*INSTRUCTIONS FOR THE TASK*
Retype all of the data that follows, line for line.

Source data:
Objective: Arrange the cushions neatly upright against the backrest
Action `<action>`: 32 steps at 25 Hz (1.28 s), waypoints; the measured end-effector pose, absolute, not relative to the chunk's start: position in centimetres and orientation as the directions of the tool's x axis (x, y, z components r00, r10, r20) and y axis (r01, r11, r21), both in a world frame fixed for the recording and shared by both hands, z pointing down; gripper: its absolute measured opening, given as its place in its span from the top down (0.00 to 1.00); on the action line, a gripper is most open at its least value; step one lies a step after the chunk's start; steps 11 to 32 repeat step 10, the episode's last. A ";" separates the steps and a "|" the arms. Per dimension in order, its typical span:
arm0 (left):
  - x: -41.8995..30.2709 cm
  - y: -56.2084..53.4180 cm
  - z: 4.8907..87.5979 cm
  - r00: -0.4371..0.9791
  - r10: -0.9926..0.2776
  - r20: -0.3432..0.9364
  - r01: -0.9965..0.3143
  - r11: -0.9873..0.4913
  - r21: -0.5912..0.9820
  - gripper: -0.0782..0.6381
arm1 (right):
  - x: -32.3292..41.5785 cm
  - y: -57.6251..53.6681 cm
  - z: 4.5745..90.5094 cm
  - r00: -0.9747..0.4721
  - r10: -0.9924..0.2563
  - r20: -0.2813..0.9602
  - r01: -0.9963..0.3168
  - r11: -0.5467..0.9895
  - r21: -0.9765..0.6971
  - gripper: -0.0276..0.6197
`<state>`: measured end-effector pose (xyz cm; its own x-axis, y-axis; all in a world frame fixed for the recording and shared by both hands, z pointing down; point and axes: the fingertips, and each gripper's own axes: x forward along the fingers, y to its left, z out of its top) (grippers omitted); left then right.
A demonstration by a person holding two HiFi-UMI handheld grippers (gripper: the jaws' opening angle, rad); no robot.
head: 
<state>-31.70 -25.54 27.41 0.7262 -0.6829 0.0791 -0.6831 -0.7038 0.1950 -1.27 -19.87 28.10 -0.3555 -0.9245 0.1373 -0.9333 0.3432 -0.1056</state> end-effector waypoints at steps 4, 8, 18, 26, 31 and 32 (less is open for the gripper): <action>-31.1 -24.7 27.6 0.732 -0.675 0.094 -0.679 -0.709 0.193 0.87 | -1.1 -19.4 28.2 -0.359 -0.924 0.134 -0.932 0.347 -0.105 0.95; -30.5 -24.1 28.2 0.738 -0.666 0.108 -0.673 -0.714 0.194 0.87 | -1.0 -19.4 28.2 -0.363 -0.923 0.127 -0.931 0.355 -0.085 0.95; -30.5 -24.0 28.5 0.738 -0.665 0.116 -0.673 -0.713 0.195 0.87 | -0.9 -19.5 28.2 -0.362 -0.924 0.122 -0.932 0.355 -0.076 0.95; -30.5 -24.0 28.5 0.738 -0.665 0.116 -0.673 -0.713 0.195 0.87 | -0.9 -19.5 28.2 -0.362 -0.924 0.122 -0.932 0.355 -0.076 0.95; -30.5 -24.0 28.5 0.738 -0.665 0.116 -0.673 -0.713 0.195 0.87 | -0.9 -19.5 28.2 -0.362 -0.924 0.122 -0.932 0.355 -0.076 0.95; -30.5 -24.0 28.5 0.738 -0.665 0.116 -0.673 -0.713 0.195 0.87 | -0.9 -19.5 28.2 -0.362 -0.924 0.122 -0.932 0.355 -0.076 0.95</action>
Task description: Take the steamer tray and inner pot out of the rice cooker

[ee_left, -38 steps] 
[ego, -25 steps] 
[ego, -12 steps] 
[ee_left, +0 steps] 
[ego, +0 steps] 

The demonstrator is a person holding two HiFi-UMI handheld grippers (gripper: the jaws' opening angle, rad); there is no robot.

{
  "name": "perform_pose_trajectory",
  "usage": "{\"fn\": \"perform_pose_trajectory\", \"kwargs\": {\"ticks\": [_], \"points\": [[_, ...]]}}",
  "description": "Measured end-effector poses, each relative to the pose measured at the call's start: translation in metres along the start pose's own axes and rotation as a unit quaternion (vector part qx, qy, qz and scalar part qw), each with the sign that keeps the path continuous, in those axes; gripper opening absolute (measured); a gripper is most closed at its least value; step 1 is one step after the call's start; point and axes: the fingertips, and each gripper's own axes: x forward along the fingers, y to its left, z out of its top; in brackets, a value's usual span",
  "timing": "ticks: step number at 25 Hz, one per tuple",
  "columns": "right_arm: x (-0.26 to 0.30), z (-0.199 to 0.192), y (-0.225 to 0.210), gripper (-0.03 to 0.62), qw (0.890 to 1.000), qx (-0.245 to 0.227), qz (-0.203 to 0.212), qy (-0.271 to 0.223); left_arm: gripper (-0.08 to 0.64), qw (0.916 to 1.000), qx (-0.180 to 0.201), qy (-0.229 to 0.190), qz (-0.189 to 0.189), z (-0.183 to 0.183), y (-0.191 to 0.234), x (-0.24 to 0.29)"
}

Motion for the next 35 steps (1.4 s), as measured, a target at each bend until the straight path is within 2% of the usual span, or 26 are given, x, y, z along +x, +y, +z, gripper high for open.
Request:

*SOLUTION FOR THIS EXERCISE*
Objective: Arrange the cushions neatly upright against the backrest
Action `<action>`: 32 steps at 25 Hz (1.28 s), waypoints; the measured end-effector pose, absolute, not relative to the chunk's start: position in centimetres and orientation as the directions of the tool's x axis (x, y, z components r00, r10, r20) and y axis (r01, r11, r21), both in a world frame fixed for the recording and shared by both hands, z pointing down; gripper: its absolute measured opening, given as its place in its span from the top down (0.00 to 1.00); on the action line, a gripper is most open at its least value; step one lies a step after the chunk's start; steps 11 to 32 repeat step 10, the episode's last. A ";" separates the steps and a "|" the arms. Per dimension in order, its typical span:
arm0 (left):
  - x: -41.8995..30.2709 cm
  - y: -56.2084..53.4180 cm
  - z: 4.8907..87.5979 cm
  - r00: -0.4371..0.9791
  - r10: -0.9926..0.2776
  - r20: -0.3432..0.9364
  - r01: -0.9965..0.3143
  - r11: -0.9873..0.4913
  - r21: -0.5912..0.9820
  - gripper: -0.0782..0.6381
arm1 (right):
  - x: -32.3292..41.5785 cm
  - y: -57.6251..53.6681 cm
  - z: 4.5745..90.5094 cm
  - r00: -0.9747..0.4721
  - r10: -0.9924..0.2563
  - r20: -0.2813..0.9602
  - r01: -0.9963..0.3168
  - r11: -0.5467..0.9895
  - r21: -0.9765..0.6971
  - gripper: -0.0276..0.6197
`<state>`: measured end-effector pose (xyz cm; its own x-axis, y-axis; all in a world frame fixed for the recording and shared by both hands, z pointing down; point and axes: the fingertips, and each gripper's own axes: x forward along the fingers, y to its left, z out of its top) (grippers omitted); left then right.
A demonstration by a person holding two HiFi-UMI handheld grippers (gripper: the jaws' opening angle, rad); no robot.
head: 
<state>-31.70 -25.54 27.41 0.7262 -0.6829 0.0791 -0.6831 -0.7038 0.1950 -1.27 -19.87 28.10 -0.3555 -0.9245 0.1373 -0.9333 0.3432 -0.1056</state> end-effector waypoints at steps 4, 8, 18, 26, 31 and 32 (less is open for the gripper): <action>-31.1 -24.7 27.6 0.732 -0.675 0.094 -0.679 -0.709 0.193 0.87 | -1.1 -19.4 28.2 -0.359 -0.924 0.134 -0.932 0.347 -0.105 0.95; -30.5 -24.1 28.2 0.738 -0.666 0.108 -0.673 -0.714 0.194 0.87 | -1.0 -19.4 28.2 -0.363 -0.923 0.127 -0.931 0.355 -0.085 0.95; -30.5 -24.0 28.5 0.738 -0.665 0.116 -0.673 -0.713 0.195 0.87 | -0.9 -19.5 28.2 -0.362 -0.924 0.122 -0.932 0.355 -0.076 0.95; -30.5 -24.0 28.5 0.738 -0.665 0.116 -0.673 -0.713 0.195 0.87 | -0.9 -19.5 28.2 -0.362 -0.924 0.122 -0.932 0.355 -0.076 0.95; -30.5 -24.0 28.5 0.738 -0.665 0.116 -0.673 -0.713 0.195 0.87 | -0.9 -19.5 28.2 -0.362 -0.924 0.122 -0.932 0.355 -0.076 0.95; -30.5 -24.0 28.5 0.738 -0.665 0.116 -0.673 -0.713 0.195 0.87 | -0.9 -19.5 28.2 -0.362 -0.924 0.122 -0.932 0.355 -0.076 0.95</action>
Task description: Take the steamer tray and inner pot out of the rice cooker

[ee_left, -38 steps] 
[ego, -25 steps] 
[ego, -12 steps] 
[ee_left, +0 steps] 
[ego, +0 steps] 

The demonstrator is a person holding two HiFi-UMI handheld grippers (gripper: the jaws' opening angle, rad); there is no robot.

{
  "name": "perform_pose_trajectory",
  "usage": "{\"fn\": \"perform_pose_trajectory\", \"kwargs\": {\"ticks\": [_], \"points\": [[_, ...]]}}",
  "description": "Measured end-effector poses, each relative to the pose measured at the call's start: translation in metres along the start pose's own axes and rotation as a unit quaternion (vector part qx, qy, qz and scalar part qw), each with the sign that keeps the path continuous, in those axes; gripper opening absolute (measured); a gripper is most closed at its least value; step 1 is one step after the call's start; point and axes: the fingertips, and each gripper's own axes: x forward along the fingers, y to its left, z out of its top; in brackets, a value's usual span",
  "timing": "ticks: step number at 25 Hz, one per tuple",
  "columns": "right_arm: x (-0.26 to 0.30), z (-0.199 to 0.192), y (-0.225 to 0.210), gripper (-0.03 to 0.62), qw (0.890 to 1.000), qx (-0.245 to 0.227), qz (-0.203 to 0.212), qy (-0.271 to 0.223); left_arm: gripper (-0.08 to 0.64), qw (0.916 to 1.000), qx (-0.180 to 0.201), qy (-0.229 to 0.190), qz (-0.189 to 0.189), z (-0.183 to 0.183), y (-0.191 to 0.234), x (-0.24 to 0.29)"
}

Motion for the next 35 steps (1.4 s), as measured, a target at each bend until the straight path is within 2% of the usual span, or 26 are given, x, y, z along +x, +y, +z, gripper high for open.
Request:

There is nothing more to the answer.